On this day 70 years ago, on August 6, 1945, the world became a much more frightening place. The very first atomic bomb was dropped by a bomber, the Enola Gay, or the United States Army Air Force on Hiroshima, Japan. On August 9, a second bomb was dropped on Nagasaki, Japan. These are the only two times an atomic bomb has been used in warfare.
The first atomic explosion occurred three weeks earlier in New Mexico on July 16, 1945.
It is estimated that 129,000–246,000 or more Japanese soldiers and civilians ultimately died from the nuclear explosion and the effects of nuclear radiation afterwards.

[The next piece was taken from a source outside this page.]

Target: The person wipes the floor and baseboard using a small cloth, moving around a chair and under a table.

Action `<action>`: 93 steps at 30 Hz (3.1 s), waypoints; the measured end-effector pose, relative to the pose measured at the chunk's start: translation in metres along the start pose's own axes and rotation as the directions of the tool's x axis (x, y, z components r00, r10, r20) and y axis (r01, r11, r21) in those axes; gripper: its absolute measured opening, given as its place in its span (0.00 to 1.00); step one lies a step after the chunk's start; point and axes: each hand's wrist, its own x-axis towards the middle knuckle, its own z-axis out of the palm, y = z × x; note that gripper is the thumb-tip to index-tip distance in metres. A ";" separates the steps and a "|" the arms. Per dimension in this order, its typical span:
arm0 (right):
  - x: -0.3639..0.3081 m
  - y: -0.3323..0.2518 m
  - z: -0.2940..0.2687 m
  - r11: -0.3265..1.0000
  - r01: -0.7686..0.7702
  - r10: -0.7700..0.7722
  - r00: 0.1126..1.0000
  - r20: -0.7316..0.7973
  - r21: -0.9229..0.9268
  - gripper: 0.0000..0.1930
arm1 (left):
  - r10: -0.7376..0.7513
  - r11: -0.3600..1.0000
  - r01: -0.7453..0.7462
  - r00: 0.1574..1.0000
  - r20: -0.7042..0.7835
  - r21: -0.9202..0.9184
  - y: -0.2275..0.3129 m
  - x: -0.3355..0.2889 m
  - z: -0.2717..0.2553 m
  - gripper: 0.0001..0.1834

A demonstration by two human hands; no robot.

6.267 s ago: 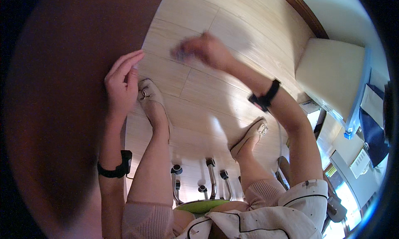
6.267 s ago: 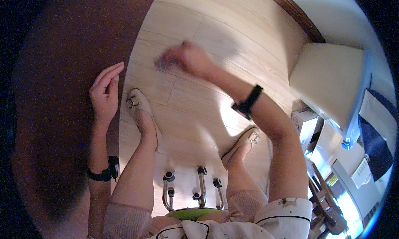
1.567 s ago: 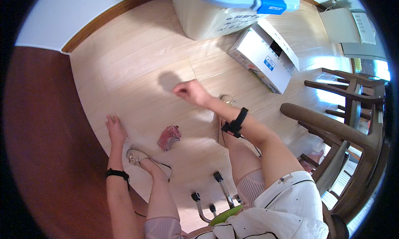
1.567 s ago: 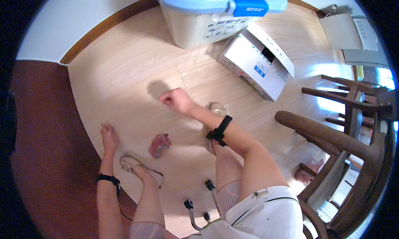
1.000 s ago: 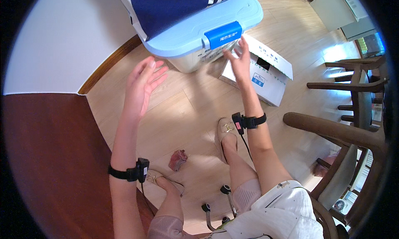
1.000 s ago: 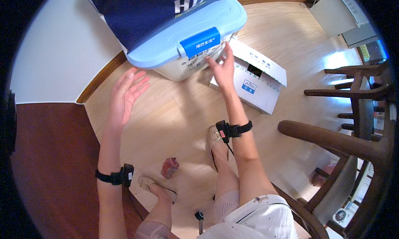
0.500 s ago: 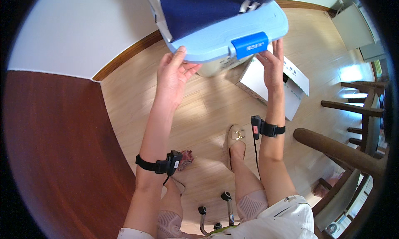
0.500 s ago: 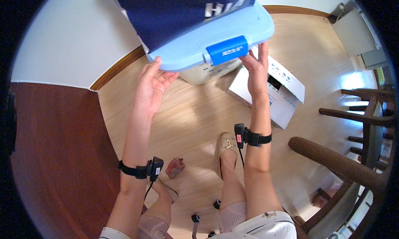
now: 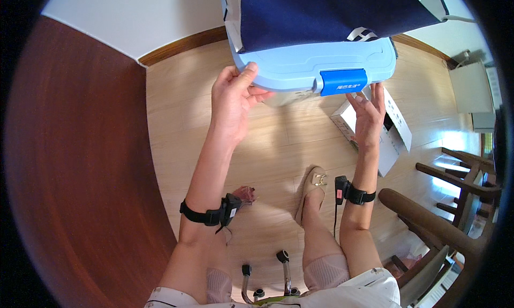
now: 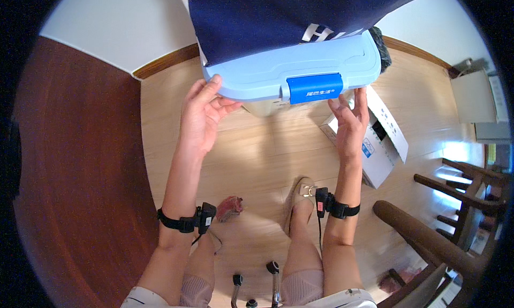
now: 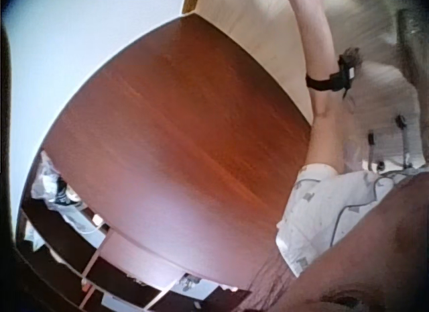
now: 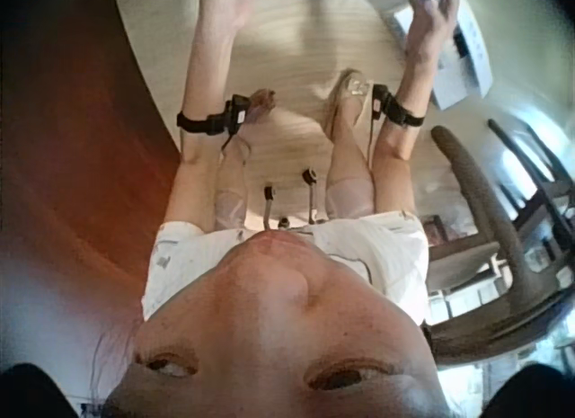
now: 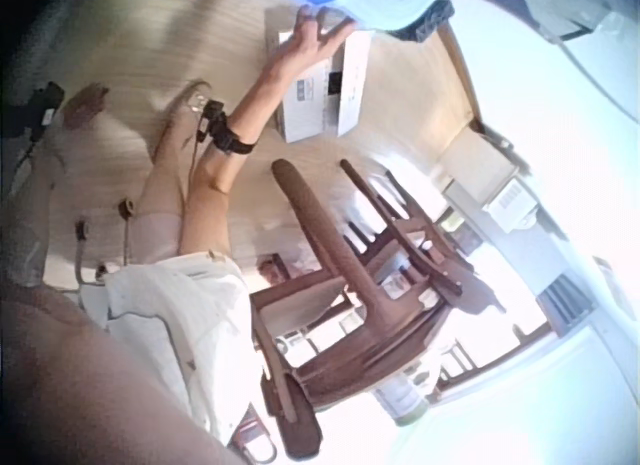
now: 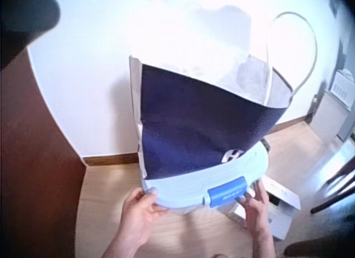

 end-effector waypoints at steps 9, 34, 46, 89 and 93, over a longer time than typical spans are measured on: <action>-0.038 0.021 0.079 0.988 -0.145 0.154 0.961 0.232 -0.055 0.46 | 0.178 0.981 -0.190 0.967 -0.183 -0.048 0.039 -0.001 -0.125 0.16; -0.097 0.087 0.221 0.977 -0.135 0.206 0.771 0.603 -0.163 0.56 | 0.434 0.896 -0.399 0.690 -0.580 0.197 0.116 -0.033 -0.276 0.22; -0.137 0.112 0.294 0.952 0.101 0.130 0.723 0.678 -0.290 0.52 | 0.458 0.866 -0.470 0.603 -0.653 0.174 0.143 -0.053 -0.350 0.21; -0.107 0.070 -0.342 0.827 -0.542 0.500 0.582 -0.642 0.152 0.32 | -0.307 -0.473 -0.064 0.947 -0.096 0.879 -0.240 -0.019 -0.081 0.70; -0.112 0.065 -0.342 0.865 -0.466 0.477 0.648 -0.594 0.186 0.28 | -0.327 -0.466 -0.066 0.939 -0.103 0.882 -0.235 -0.018 -0.072 0.69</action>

At least of the total casualties, over 70,000 people, died on the first day of the attack.
The reason for the attack was to hasten the surrender of Japan to the allied forces. The Japanese had already proven that they would fight without surrendering without their emperor's permission. Emperor Hirohito, realizing the enormity of the attack and featuring an attack on Tokyo, personally surrendered on August 15 to the allied forces led by the United States. His own government was opposed to the surrender-- but Emperor Hirohito managed to overrule them. He was able to stay on as a figurehead constitutional monarch after the war.
Historians and scholars generally agree that the two atomic attacks actually saved millions of Japanese and American lives. The Japanese would not surrender, and were planning to fight to the very last civilian. One military estimate was that an invasion of Japan would cost 1.7–4 million American casualties, including 400,000–800,000 fatalities, and five to ten million Japanese fatalities. The key assumption was large-scale participation by civilians in the defense of Japan.
Although the bombings are certainly morally debatable, even if the casualties on both sides were only 10% of these estimates, more lives were saved by the bombing than without it.